DAVOS, Switzerland (Fortune) -- The Russians are upset that the
U.S. dollar is the world's principal reserve currency, and this week
in Davos they have been putting forward suggestions for how to fix the
issue. First came Prime Minister Vladimir Putin, who called in a
speech on Wednesday for efforts to "facilitate the emergence of
several reserve currencies."
On Thursday it was the turn of German Gref, a former Economics
Minister who is now CEO of Russia's largest bank, state-owned
Sberbank. His proposal during a panel discussion went even further
than Putin's: In the absence of any serious competitors to the dollar,
he advocated international control of U.S. monetary policy.
The biggest risk facing the world, he said, is that the U.S.
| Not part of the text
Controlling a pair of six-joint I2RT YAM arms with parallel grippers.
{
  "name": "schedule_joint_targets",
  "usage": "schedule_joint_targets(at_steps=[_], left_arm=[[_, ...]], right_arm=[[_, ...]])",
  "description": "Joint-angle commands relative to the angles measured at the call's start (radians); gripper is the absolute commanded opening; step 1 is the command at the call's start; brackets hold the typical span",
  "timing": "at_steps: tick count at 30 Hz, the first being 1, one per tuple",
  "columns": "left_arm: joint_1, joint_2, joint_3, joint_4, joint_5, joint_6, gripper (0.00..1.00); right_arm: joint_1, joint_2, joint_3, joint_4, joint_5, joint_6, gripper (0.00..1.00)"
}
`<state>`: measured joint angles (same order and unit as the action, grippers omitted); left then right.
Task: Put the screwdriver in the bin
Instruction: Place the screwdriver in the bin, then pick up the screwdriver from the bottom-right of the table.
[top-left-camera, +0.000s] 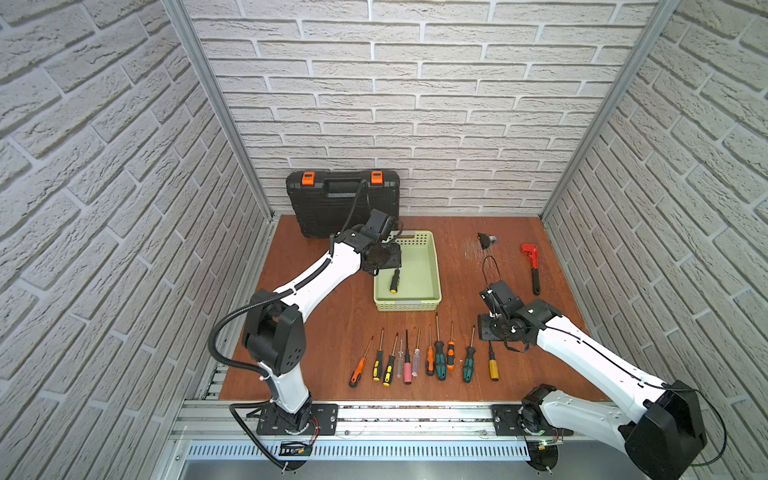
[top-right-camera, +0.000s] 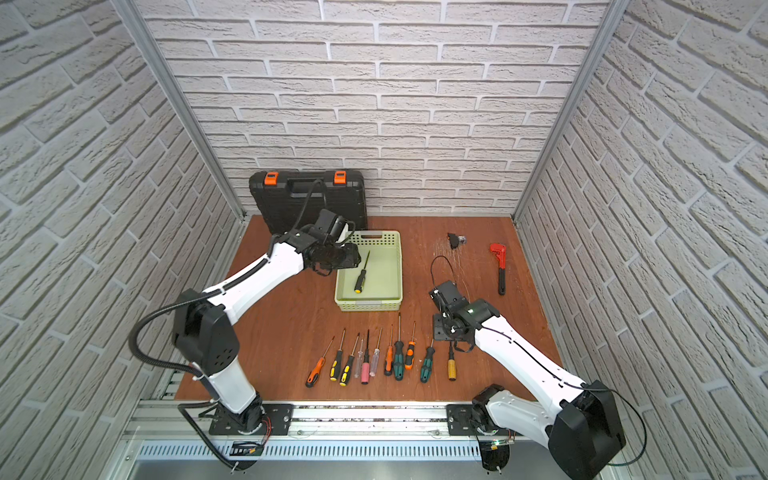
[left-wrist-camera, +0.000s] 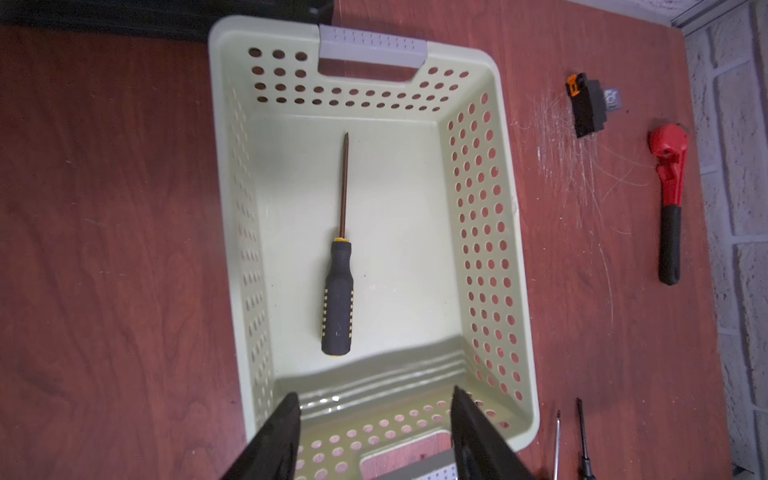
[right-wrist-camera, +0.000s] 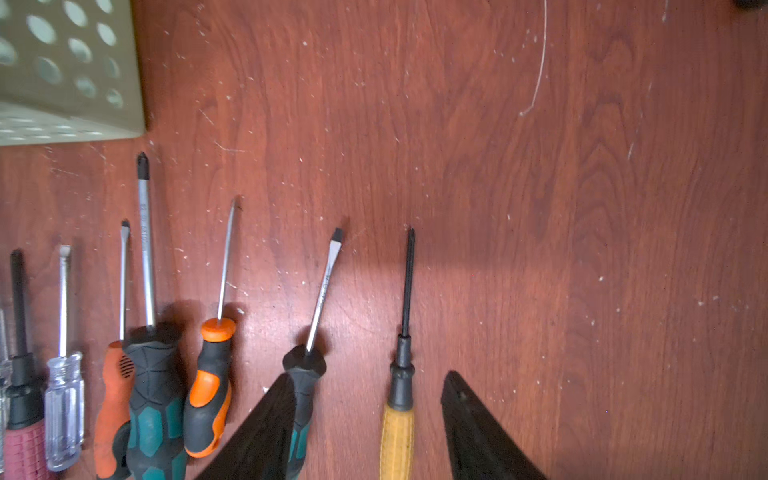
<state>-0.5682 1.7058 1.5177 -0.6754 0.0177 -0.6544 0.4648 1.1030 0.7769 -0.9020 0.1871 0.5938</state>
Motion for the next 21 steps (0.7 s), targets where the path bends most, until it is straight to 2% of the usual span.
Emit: schedule_joint_targets(at_steps=[1,6,13,17,21], left_arm=[[-0.002,-0.062,-0.063,0.017,-0.074,0.006,0.59],[0.005,-0.153,-0.123,0.02,-0.111,-0.004,0.59],[0.019,-0.203,-0.162,0.017,-0.138,-0.023,0.6],[0.036,-0.23,-0.184,0.0,-0.176,-0.027,0.6],[0.062,-0.256,-0.222,0.009,-0.175,-0.036,0.6]], right_arm=[[0.01,-0.025,-0.023,-0.093,0.016,0.108,0.55],[0.015,-0.094,-0.107,-0.09,-0.024,0.194,0.63],[0.017,-0.032,-0.214,0.018,-0.056,0.21,0.53],[0.015,-0.052,-0.228,0.039,-0.041,0.202,0.52],[0.015,0.002,-0.221,0.072,-0.065,0.185,0.51]])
dollar plays a global role but is managed narrowly "in the vested
interests of only one country." In other words, he's pushing for the
U.S. Federal Reserve to be governed more like an international
institution than "merely" as the U.S. central bank.
Pressed by Fortune to explain what he means, Gref acknowledged
that he hasn't yet worked out the mechanisms for how Russia and other
countries would have a formal say in U.S. monetary policy.
But he insisted that the dollar's status as both the U.S. currency
and as a global one is "one of the three to four main reasons for this
crisis." Moreover, if the situation isn't changed, "we will stay in
the same international crisis."
I talked to several Russians and Russian watchers who are
attending the World Economic Forum, and they say that while the
Kremlin has long grumbled the dominance of the dollar, this is the
first time they've heard Russian officials putting forward specific
solutions - including having a say in U.S. monetary policy.
The Russians are chafing about the greenback because it has been
extremely volatile over the past few years - and because their oil and
gas is sold in dollars. And of course, the dollar is a potent
worldwide symbol of American economic and political power, which they
aren't all that crazy about either.
The Russian central bank has tried to mitigate the issue by
devaluing the ruble against a basket of currencies that comprises the
dollar and the euro, rather than just the dollar. When the financial
crisis exploded last fall, the ruble came under heavy selling pressure.
For several weeks, the central bank tried to prop it up, but after
blowing through about $150 billion to no avail, it has since allowed
the Russian currency to devalue gradually.